LoopLevel is a general abstraction for for loop and the LoopLevel array is used to generally represent one kernel contains a single or multiple LoopLevel regardless of OuterLoopFusedKernel. Meanwhile, OuterLoopFusedKernel is used to stack different kernels without fusion, that’s why its data filed is a list of LoopNest.

let me give an example here.

Suppose there are two kernels, and the kernel names are kernel0 and kernel1 accordingly.

# Kernel 0
for x0 in range(0, 100):
  for y0 in range(0, 1000):
    for z0 in range(0, 1024):
      # Do something for kernel0

# Kernel 1
for x1 in range(0, 100):
  for y1 in range(0, 1000):
    for z1 in range(0, 2048):
      # Do something for kernel0

Before fusion, the kernel0and kernel1 will be represented as a LoopNest which contains 3 LoopLevel and a CppKernel.

  • Kernel0:
    LoopNest {
      loops: [LoopLevel_0_for_kernel0, LoopLevel_1_for_kernel0, LoopLevel_2_for_kernel0],
      kernel: CppKernel_for_kernel0
    }
    
  • Kernel1:
    LoopNest {
    loops: [LoopLevel_0, LoopLevel_1, LoopLevel_2],
    kernel: CppKernel_for_kernel1
    }
    

During the fusion process of the Cpp/OMP backend, the most outer two loops of kernel0 and kernel1 will be fused and the most inner loop of kernel0 and kernel1 cannot be fused and will be represented as OuterLoopFusedKernel. The Fused_Kernel0_Kernel1 can be viewed as follows.

LoopNest0: {
  loops: [LoopLevel_2_for_kernel0],
  kernel: CppKernel_for_kernel0
}
LoopNest1: {
  loops: [LoopLevel_2_for_kernel1],
  kernel: CppKernel_for_kernel1
}
OuterLoopFusedKernel: {
  inner: [LoopNest0, LoopNest1]
}
LoopNest: {
  loops: [LoopLevel_0, LoopLevel_1],
  kernel: OuterLoopFusedKernel
}

So, it means [LoopLevel,Looplevel,...] does not only serve for OuterLoopFusedKernel

The order is encoded as the index of the LoopLevel array of LoopNest. Say, the most outer loop is LoopNest.loops[0], while the most inner loop is LoopNest.loops[-1].

By design, it does not track the read and write parameters because it solely serves for Loop representation. May I know the motivation behind the question?

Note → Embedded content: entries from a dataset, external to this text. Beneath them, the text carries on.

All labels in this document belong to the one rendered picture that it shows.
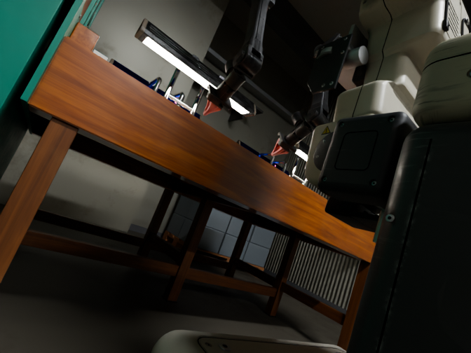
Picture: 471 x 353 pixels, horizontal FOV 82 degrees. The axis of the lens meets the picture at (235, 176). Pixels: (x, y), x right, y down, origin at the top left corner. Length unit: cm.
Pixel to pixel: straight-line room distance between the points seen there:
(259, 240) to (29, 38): 329
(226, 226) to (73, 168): 171
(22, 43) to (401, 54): 82
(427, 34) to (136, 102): 70
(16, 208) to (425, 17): 100
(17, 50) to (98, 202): 233
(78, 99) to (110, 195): 226
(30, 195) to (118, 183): 224
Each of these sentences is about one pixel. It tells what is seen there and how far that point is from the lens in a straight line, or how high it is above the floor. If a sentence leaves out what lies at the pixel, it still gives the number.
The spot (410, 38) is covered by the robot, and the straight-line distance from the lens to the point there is 79.
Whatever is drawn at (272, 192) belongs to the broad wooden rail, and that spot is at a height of 67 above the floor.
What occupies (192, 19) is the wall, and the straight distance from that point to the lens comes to 359.
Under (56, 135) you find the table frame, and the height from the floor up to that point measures 54.
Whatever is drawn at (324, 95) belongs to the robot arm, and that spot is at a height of 113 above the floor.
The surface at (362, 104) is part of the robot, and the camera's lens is 68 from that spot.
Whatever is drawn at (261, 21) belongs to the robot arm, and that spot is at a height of 119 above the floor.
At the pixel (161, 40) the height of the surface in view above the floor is 106.
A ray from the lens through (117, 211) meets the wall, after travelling 302.
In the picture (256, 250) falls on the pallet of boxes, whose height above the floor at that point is 33.
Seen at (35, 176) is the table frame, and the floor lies 44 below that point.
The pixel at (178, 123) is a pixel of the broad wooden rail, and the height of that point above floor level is 72.
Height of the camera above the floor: 49
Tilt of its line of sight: 10 degrees up
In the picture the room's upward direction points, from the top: 21 degrees clockwise

so all current (cpu like) HW arch using cpp backend uses OpenMP runtime where mostly once
omp parallel region ends the runtime will automatically add barrier or sync.

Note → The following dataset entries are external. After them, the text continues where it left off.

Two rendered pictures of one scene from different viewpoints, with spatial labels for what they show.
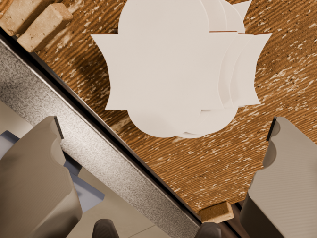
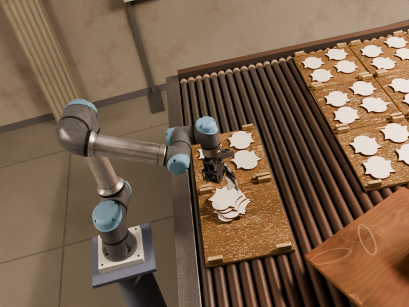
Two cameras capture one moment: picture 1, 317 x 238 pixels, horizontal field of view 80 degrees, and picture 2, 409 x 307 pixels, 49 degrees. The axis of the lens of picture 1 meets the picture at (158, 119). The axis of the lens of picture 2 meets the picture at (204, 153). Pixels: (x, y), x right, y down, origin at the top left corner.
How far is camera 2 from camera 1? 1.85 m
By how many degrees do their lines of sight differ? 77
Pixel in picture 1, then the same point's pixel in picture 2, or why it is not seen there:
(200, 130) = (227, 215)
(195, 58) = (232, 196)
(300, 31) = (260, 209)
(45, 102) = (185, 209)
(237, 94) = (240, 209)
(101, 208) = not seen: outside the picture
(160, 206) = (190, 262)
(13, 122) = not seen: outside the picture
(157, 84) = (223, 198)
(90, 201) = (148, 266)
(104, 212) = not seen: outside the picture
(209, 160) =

However, I am trying for an arch where we don’t have OpenMP support, so I have to decide which are optimal (or just better then syncing after all loop nest) points for sync.

I think different runtimes should only impact how to generate code for Loop statement as the key concepts should be common among different runtimes like parallelism. The LoopNest and LoopLevel are general to represent the loop.